:: Activity ::
Of the material below, the lines to be retyped are those from the line containing "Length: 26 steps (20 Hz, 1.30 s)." through the line containing "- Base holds", inclusive; reproduce them exactly.

:: Supplied material ::
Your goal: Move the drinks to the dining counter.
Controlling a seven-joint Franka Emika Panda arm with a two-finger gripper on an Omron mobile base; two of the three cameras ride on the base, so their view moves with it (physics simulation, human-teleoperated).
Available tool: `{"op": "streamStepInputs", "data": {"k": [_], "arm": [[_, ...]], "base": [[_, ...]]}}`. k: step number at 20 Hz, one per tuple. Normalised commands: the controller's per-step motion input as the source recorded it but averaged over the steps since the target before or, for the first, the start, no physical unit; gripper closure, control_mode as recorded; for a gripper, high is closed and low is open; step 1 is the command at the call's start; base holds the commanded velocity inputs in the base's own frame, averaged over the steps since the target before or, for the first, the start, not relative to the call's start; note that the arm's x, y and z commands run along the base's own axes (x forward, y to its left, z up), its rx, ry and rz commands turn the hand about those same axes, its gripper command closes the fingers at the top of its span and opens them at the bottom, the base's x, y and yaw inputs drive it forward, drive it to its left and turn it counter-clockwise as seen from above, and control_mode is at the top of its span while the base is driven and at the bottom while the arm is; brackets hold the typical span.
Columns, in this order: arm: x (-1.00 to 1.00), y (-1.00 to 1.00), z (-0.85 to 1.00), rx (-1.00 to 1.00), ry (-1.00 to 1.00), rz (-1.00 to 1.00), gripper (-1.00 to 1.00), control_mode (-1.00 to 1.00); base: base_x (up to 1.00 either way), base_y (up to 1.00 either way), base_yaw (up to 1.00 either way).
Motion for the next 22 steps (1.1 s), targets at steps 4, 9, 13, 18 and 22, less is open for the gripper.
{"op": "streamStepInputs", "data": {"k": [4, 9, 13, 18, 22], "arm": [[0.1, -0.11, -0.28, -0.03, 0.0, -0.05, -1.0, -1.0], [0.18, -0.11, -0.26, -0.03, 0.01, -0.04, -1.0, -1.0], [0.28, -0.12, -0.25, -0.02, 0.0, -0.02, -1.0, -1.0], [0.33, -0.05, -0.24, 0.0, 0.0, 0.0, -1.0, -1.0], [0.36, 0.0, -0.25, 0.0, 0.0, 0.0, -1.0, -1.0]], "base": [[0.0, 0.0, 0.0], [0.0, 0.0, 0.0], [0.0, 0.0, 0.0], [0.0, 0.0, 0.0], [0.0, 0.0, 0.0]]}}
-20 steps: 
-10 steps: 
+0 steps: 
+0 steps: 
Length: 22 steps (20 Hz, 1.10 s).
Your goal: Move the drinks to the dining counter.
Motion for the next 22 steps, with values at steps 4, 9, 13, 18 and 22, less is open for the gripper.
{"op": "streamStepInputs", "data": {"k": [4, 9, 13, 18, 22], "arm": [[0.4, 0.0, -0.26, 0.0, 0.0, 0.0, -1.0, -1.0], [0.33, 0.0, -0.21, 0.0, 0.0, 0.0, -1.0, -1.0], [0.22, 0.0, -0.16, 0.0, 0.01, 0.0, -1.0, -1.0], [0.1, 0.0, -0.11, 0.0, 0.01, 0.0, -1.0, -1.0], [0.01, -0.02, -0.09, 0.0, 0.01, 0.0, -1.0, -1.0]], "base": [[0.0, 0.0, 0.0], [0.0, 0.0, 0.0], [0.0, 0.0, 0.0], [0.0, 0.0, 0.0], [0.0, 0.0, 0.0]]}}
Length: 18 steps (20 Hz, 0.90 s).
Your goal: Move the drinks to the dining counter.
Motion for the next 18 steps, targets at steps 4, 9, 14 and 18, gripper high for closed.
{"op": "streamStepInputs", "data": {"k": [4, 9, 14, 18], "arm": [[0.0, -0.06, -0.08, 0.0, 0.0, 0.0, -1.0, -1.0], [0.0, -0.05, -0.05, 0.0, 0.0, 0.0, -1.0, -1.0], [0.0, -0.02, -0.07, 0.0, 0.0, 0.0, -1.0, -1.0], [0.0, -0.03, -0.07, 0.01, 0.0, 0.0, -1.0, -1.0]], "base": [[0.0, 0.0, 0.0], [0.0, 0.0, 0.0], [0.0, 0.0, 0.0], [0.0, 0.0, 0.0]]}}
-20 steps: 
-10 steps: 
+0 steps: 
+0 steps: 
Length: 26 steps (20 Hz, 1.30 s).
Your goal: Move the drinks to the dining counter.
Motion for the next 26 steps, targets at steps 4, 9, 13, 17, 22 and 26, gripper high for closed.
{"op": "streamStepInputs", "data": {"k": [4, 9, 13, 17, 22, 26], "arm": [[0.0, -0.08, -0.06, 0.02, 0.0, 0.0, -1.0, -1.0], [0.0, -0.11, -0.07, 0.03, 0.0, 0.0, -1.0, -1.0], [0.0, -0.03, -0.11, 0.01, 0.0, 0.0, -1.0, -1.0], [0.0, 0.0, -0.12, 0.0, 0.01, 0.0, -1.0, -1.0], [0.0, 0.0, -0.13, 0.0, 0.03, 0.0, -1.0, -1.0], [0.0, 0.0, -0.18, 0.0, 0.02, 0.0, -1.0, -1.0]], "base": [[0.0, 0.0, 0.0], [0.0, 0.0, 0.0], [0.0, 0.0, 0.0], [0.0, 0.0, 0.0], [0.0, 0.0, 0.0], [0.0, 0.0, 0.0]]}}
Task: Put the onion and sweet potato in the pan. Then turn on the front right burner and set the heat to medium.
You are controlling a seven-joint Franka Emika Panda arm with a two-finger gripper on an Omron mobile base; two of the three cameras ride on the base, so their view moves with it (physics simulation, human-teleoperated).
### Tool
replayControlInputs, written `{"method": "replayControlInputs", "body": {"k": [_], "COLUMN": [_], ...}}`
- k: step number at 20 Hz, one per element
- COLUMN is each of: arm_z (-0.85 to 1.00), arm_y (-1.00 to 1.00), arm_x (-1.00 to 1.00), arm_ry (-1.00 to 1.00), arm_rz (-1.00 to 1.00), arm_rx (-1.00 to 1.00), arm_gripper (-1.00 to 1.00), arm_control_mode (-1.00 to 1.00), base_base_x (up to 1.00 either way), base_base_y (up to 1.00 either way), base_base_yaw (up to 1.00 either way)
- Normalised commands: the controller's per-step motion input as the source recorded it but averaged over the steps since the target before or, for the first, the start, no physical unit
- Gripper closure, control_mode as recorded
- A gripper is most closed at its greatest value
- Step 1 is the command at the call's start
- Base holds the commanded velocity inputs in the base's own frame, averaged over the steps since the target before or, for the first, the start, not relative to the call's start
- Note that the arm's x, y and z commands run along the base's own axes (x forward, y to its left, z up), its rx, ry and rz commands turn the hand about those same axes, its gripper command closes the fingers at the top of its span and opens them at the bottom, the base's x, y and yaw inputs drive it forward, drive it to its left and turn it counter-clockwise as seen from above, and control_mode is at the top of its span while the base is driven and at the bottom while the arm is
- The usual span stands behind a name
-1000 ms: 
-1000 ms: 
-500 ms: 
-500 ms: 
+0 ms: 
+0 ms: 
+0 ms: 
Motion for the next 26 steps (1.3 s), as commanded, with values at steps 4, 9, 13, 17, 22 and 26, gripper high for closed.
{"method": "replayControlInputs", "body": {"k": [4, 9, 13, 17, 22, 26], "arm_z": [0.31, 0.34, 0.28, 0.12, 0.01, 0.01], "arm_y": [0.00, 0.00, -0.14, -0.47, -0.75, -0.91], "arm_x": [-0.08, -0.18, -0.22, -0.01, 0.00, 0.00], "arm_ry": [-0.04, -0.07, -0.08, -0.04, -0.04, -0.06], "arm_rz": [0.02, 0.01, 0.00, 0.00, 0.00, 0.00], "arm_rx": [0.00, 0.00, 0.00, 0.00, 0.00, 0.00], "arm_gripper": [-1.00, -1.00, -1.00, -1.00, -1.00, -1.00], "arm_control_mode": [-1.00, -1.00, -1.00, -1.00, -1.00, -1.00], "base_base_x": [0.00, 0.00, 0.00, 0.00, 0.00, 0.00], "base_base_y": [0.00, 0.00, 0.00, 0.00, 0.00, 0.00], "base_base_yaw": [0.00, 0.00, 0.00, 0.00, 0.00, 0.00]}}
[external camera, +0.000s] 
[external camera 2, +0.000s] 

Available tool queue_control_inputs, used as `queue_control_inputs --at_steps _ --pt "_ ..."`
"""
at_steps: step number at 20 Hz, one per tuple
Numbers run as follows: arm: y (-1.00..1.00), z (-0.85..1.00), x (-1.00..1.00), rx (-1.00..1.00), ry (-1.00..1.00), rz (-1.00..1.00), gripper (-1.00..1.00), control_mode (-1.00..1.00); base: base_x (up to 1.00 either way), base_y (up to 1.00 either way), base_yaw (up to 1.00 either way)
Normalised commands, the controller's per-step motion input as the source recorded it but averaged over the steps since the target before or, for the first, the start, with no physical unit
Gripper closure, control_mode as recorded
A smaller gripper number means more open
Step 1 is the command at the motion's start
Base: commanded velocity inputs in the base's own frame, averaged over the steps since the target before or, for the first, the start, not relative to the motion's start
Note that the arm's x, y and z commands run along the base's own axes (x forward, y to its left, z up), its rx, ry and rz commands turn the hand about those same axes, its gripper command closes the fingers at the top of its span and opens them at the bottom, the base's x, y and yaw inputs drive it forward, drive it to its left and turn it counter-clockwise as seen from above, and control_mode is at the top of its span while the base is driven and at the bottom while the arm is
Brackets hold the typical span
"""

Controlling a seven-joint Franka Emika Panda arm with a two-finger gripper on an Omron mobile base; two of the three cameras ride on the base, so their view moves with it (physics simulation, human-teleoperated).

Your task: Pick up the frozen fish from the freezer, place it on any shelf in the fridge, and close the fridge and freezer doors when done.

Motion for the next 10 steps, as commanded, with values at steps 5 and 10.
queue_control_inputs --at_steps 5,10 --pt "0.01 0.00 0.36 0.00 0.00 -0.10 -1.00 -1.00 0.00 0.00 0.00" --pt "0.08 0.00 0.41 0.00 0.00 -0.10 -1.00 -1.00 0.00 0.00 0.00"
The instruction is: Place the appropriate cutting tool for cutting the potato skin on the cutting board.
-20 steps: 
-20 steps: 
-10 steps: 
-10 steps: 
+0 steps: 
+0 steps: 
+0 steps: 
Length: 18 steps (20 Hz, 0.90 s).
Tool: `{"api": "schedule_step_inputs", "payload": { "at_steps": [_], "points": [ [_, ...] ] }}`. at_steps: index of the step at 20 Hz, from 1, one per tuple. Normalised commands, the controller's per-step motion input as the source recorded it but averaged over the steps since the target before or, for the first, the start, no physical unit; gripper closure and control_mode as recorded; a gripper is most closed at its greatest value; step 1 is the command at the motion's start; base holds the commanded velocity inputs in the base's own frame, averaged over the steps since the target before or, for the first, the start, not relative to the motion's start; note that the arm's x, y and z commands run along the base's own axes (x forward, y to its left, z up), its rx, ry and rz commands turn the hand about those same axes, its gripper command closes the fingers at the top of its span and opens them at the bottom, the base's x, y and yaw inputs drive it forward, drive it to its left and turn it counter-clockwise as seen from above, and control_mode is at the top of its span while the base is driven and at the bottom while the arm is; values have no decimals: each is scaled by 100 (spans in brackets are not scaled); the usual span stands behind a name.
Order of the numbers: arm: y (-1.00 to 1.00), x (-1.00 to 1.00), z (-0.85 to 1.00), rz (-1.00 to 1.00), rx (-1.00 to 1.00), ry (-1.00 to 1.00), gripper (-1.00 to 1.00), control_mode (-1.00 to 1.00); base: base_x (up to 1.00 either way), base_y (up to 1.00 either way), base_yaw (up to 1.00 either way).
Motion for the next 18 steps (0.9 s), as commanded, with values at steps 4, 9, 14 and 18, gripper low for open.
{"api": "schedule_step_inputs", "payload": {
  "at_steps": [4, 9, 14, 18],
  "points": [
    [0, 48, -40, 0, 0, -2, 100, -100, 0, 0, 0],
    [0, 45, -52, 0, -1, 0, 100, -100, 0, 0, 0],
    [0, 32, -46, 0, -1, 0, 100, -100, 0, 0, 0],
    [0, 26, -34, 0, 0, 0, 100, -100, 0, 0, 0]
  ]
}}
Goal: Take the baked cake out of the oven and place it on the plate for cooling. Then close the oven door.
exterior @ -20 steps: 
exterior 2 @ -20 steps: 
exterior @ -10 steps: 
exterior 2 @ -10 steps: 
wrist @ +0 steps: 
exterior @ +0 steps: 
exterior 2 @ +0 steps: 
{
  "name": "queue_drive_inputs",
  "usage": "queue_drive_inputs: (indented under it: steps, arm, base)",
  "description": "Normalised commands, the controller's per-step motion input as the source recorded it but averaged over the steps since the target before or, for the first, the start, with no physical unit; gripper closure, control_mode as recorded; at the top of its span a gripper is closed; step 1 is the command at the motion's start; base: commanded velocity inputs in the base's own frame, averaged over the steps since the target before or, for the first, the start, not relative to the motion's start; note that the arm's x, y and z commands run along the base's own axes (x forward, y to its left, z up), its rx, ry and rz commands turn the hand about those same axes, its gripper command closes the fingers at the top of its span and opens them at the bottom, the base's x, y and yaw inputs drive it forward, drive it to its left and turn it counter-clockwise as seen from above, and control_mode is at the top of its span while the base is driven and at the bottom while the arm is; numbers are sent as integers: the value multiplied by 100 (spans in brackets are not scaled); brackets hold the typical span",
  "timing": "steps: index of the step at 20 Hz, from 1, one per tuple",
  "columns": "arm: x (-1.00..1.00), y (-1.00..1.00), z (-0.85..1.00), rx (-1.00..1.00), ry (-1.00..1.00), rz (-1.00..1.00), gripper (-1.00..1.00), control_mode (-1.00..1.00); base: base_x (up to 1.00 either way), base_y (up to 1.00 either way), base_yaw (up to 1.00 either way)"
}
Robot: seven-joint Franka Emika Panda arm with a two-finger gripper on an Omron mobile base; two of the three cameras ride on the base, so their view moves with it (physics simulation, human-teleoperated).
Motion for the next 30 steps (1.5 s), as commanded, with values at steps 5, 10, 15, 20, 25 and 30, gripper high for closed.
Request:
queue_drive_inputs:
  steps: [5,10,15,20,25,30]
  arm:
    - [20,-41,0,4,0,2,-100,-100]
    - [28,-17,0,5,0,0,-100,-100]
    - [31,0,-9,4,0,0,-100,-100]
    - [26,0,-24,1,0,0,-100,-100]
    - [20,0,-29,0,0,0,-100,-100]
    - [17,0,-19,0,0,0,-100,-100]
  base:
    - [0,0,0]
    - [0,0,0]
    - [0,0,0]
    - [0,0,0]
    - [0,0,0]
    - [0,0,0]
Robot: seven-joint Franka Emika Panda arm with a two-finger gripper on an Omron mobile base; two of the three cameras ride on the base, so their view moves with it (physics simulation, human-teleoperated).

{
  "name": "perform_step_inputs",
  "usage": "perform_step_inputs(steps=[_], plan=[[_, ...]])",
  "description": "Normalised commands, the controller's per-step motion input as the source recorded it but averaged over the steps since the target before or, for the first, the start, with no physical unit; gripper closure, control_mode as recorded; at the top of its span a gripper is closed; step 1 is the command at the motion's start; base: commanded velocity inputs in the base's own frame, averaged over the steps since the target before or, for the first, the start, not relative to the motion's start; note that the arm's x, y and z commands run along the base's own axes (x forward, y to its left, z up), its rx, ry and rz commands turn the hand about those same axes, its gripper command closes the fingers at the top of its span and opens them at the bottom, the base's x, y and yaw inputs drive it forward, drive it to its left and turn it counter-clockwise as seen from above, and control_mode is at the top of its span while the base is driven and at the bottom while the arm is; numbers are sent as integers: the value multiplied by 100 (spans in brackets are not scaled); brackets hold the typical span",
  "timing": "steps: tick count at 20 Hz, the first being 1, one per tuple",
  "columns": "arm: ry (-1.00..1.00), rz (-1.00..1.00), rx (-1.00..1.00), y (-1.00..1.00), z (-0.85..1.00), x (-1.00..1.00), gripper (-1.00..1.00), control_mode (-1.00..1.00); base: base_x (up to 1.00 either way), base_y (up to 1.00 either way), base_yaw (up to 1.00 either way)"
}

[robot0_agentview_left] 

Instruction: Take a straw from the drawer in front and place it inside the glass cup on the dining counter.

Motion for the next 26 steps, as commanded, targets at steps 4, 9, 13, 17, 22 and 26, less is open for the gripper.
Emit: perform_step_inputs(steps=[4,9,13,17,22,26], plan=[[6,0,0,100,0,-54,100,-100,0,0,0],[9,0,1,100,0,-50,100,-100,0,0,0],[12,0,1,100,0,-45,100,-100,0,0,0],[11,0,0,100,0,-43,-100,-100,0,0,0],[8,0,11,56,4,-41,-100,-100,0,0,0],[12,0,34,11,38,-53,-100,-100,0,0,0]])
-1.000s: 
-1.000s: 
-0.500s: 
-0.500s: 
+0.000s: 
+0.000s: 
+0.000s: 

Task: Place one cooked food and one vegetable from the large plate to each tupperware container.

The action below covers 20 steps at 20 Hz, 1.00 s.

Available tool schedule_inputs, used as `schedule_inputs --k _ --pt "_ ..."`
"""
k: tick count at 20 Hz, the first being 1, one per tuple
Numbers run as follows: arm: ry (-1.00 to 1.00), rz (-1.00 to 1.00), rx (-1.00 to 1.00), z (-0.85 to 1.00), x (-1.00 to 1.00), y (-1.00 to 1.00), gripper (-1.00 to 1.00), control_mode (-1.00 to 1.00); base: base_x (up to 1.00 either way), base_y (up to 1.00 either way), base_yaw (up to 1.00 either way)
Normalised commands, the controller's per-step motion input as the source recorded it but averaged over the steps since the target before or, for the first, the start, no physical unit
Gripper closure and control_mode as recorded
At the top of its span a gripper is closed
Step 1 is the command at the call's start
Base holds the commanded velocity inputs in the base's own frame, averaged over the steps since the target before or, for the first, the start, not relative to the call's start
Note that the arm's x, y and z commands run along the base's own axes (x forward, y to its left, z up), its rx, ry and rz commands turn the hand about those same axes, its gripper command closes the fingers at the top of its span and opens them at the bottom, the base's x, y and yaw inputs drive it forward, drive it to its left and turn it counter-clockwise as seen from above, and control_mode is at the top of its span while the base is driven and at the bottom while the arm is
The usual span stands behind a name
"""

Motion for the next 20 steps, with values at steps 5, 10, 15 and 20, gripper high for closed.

:: Output of the exercise ::
Length: 26 steps (20 Hz, 1.30 s).
Your goal: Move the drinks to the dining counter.
Motion for the next 26 steps, targets at steps 4, 9, 13, 17, 22 and 26, gripper high for closed.
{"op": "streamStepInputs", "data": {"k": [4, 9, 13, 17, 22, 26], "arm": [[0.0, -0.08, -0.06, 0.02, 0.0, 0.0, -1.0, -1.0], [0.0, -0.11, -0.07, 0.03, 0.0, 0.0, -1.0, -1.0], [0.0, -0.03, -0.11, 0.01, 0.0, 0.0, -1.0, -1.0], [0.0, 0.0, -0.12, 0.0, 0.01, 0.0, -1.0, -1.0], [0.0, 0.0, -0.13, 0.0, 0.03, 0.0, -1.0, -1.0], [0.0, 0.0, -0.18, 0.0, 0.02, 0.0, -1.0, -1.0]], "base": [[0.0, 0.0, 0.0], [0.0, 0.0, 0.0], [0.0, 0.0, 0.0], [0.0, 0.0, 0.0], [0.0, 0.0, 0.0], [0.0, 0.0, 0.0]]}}
Task: Put the onion and sweet potato in the pan. Then turn on the front right burner and set the heat to medium.
You are controlling a seven-joint Franka Emika Panda arm with a two-finger gripper on an Omron mobile base; two of the three cameras ride on the base, so their view moves with it (physics simulation, human-teleoperated).
### Tool
replayControlInputs, written `{"method": "replayControlInputs", "body": {"k": [_], "COLUMN": [_], ...}}`
- k: step number at 20 Hz, one per element
- COLUMN is each of: arm_z (-0.85 to 1.00), arm_y (-1.00 to 1.00), arm_x (-1.00 to 1.00), arm_ry (-1.00 to 1.00), arm_rz (-1.00 to 1.00), arm_rx (-1.00 to 1.00), arm_gripper (-1.00 to 1.00), arm_control_mode (-1.00 to 1.00), base_base_x (up to 1.00 either way), base_base_y (up to 1.00 either way), base_base_yaw (up to 1.00 either way)
- Normalised commands: the controller's per-step motion input as the source recorded it but averaged over the steps since the target before or, for the first, the start, no physical unit
- Gripper closure, control_mode as recorded
- A gripper is most closed at its greatest value
- Step 1 is the command at the call's start
- Base holds the commanded velocity inputs in the base's own frame, averaged over the steps since the target before or, for the first, the start, not relative to the call's start

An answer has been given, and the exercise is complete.